Seeing rural America
AMERICANS have become increasingly concerned about the economic crisis in rural America. Tragic events such as farm foreclosures, farm owner suicides, and assaults on bank loan officers have garnered nationwide headlines. We may well feel a legitimate concern for those touched by these tragedies. At the same time, we can increase our understanding of the situation by viewing it within the context of ongoing change in the rural landscape. What we need is a realistic view of rural places. An intelligent appraisal of what we see in the countryside, the landscapes of rural America, reveals changes that need not be considered threatening.

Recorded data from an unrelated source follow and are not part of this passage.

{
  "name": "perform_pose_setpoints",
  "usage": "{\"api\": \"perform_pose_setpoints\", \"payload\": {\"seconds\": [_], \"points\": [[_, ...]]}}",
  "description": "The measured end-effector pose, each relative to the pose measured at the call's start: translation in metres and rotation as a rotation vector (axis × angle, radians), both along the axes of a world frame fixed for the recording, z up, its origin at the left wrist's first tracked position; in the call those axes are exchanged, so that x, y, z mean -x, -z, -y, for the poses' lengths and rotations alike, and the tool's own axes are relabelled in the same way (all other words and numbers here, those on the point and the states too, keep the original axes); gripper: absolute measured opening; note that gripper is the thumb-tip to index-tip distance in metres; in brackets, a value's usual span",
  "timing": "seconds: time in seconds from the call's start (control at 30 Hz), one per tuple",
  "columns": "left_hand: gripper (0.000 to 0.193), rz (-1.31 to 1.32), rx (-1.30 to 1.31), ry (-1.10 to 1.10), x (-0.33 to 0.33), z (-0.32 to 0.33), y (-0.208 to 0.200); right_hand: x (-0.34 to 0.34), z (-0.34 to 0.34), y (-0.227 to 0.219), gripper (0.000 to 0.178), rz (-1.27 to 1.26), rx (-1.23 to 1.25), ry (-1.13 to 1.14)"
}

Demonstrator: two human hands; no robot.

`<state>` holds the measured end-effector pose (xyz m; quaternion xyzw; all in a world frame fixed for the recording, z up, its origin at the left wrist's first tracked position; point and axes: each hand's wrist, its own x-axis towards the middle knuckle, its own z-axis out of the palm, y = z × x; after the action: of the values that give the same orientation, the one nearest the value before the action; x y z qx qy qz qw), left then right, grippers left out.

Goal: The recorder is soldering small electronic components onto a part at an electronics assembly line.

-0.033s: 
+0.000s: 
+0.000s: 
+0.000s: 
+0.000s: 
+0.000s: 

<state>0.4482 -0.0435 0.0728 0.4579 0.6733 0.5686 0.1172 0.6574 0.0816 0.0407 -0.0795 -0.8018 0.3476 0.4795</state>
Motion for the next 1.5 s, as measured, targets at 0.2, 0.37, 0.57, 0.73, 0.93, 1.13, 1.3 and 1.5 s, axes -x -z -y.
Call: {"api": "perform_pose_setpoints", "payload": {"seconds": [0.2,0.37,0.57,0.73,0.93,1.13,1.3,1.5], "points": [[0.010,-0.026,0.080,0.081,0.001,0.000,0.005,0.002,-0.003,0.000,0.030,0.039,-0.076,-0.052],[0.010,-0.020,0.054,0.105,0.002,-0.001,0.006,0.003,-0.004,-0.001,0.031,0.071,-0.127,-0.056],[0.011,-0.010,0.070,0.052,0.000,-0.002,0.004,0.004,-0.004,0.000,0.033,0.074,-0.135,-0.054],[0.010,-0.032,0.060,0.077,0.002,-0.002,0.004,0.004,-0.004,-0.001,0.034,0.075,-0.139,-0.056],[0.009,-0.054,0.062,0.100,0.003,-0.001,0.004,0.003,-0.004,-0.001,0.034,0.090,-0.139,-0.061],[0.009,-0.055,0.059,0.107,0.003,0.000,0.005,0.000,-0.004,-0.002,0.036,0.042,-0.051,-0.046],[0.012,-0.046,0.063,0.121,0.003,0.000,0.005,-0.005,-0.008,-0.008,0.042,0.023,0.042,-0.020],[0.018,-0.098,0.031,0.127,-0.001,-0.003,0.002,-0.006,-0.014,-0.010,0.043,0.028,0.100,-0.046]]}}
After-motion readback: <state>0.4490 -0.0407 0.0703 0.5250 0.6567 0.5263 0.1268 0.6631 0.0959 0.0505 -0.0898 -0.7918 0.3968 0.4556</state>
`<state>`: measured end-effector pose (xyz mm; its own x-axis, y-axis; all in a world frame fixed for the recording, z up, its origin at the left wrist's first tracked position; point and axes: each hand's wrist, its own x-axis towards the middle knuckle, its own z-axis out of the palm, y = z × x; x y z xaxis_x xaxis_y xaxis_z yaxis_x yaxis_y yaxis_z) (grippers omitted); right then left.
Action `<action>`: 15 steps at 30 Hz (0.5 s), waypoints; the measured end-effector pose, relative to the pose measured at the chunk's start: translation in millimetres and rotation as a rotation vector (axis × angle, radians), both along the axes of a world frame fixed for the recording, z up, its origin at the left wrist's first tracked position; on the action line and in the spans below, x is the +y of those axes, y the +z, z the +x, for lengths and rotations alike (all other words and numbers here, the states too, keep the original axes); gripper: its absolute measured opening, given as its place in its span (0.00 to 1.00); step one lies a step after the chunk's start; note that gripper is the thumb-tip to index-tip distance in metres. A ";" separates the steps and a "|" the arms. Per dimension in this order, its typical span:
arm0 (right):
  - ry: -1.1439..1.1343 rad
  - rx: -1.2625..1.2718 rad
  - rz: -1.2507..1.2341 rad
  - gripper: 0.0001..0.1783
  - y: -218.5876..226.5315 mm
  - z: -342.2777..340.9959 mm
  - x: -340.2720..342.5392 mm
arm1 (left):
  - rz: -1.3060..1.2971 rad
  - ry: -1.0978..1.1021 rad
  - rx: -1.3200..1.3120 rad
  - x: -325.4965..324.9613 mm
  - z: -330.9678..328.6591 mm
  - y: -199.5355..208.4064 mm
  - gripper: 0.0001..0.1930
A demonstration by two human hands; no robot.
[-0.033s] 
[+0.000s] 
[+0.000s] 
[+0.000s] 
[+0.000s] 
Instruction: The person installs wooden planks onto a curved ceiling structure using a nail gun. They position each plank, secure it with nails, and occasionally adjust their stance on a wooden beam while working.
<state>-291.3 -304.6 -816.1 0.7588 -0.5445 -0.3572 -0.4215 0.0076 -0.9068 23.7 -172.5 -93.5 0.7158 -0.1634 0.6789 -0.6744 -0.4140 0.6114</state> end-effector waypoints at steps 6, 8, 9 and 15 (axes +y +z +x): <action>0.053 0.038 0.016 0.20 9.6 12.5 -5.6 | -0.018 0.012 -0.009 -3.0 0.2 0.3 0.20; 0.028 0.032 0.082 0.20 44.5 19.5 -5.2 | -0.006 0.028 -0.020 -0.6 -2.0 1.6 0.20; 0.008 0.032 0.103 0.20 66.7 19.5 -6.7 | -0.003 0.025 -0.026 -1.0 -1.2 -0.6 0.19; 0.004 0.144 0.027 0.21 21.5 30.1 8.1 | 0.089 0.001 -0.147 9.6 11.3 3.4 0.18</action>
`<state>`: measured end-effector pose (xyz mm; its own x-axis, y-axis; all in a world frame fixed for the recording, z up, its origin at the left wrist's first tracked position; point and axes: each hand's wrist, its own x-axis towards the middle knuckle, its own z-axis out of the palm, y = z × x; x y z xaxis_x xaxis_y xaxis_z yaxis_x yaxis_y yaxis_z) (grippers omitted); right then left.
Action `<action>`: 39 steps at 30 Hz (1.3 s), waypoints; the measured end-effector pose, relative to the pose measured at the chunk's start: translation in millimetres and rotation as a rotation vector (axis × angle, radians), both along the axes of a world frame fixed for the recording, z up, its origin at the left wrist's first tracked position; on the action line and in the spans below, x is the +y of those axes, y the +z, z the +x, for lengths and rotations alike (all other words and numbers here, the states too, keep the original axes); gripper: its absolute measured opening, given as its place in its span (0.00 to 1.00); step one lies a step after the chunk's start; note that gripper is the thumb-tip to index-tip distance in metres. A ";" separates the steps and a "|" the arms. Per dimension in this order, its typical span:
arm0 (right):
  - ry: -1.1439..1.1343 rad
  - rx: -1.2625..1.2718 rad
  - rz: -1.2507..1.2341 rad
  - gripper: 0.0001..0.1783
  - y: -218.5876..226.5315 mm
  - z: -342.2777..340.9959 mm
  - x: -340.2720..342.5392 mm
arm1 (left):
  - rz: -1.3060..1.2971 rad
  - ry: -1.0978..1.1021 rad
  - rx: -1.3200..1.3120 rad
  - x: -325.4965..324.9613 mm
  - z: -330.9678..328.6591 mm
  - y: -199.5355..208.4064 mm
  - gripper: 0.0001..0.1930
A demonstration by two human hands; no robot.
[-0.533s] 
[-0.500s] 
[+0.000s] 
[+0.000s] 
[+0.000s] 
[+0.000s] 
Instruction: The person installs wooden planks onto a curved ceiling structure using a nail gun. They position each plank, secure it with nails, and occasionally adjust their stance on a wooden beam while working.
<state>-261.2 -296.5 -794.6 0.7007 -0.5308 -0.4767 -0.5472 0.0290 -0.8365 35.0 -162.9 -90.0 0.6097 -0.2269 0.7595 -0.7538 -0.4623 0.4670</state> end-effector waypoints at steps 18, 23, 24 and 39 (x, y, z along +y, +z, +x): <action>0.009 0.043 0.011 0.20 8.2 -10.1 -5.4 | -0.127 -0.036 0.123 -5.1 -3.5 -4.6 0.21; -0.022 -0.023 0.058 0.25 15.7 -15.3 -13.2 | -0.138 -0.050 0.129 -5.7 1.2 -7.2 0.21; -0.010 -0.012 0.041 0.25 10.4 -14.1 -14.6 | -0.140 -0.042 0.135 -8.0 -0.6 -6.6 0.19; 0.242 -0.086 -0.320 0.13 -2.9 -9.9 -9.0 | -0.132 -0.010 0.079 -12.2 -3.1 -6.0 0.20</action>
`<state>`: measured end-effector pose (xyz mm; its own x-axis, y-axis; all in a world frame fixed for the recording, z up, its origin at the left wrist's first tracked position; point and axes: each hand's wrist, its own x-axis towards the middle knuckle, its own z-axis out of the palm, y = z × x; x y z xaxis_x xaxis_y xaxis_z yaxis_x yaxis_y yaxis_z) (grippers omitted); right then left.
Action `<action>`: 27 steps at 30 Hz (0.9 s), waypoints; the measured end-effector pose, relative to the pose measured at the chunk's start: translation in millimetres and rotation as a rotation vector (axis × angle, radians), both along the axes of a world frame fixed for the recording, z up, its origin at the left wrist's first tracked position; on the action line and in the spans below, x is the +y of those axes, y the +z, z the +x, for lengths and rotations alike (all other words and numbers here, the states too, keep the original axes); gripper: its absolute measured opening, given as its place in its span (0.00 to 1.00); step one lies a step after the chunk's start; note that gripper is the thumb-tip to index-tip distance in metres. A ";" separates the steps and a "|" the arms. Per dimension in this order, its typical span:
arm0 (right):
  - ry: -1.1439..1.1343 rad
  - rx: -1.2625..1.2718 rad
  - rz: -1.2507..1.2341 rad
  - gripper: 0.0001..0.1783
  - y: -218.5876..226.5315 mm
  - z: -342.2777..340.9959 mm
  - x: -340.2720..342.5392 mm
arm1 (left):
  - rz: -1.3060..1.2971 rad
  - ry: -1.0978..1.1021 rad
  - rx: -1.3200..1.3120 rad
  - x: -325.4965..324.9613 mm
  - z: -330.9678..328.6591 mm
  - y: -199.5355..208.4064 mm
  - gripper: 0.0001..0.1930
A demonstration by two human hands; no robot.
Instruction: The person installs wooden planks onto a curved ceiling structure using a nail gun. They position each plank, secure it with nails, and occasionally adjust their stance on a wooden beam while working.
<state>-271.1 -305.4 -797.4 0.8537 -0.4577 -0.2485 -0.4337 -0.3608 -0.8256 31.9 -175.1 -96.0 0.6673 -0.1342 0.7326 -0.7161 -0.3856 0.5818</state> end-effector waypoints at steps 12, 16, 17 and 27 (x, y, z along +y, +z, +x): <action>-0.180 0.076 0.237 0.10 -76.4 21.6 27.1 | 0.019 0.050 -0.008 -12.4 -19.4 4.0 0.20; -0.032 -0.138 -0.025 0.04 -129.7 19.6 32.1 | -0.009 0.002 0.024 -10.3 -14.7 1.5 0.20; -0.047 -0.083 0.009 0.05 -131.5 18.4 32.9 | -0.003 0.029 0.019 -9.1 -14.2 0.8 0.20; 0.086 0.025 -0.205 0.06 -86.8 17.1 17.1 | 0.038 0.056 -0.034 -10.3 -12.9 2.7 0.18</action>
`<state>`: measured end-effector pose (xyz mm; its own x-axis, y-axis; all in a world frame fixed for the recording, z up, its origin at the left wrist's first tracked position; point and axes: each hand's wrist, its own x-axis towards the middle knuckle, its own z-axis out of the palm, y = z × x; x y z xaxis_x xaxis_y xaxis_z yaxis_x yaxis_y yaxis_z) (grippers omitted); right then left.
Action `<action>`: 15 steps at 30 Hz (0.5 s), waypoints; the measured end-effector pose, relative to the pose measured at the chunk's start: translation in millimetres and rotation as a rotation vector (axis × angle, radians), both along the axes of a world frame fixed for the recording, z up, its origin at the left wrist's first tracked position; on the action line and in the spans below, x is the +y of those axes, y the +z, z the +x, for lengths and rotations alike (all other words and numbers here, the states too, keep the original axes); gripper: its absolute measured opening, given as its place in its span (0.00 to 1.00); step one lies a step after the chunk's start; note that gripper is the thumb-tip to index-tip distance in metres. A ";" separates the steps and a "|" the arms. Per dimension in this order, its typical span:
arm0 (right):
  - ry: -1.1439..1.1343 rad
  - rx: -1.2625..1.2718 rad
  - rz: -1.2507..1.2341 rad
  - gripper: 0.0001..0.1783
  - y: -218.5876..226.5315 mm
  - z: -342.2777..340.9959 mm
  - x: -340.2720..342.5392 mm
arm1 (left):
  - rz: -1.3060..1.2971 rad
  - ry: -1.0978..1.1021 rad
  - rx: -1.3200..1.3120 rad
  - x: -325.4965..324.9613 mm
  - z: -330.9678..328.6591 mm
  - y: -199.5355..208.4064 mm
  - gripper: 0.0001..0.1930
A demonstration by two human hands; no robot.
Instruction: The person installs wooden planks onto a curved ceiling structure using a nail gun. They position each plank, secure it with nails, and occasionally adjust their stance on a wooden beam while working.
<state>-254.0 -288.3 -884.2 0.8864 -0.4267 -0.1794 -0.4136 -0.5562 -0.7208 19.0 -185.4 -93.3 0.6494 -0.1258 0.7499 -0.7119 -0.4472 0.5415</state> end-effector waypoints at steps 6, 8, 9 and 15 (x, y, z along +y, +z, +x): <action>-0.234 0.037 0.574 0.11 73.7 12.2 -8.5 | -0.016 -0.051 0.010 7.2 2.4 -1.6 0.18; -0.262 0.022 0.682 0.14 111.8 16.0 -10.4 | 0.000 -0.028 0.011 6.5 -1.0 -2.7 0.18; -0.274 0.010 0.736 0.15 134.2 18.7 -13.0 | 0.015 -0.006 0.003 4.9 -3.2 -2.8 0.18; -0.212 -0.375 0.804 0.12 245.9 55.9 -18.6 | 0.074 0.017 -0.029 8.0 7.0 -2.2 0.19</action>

The magnitude of concern for the farm crisis suggests that we are seeing more than just a rational reaction to an economic challenge. We are witnessing the public perception that values represented by the American pastoral image may disappear. The unspoken fear is that the perceived rural virtues of independence, hard work, and stable social conditions will decline with the family farm. It is as if people are questioning: If old barns, wood stave silos, and windmills vanish, will our rural heritage be next?
Some of this feeling represents a historic dichotomy in American thought that has equated rural areas with stability and urban places with social disruption. Personal tragedies in rural America often get more attention than those in cities because social instability seems incompatible with our image of farm country. In truth, prevailing social conditions affect both rural and urban places.
Rural America has never been the scene of a stagnant social or economic life style. Scientific agriculture and mechanization have increased harvests and decreased the need for labor throughout this century. Larger farms worked by smaller families have led to farm landscapes that look different.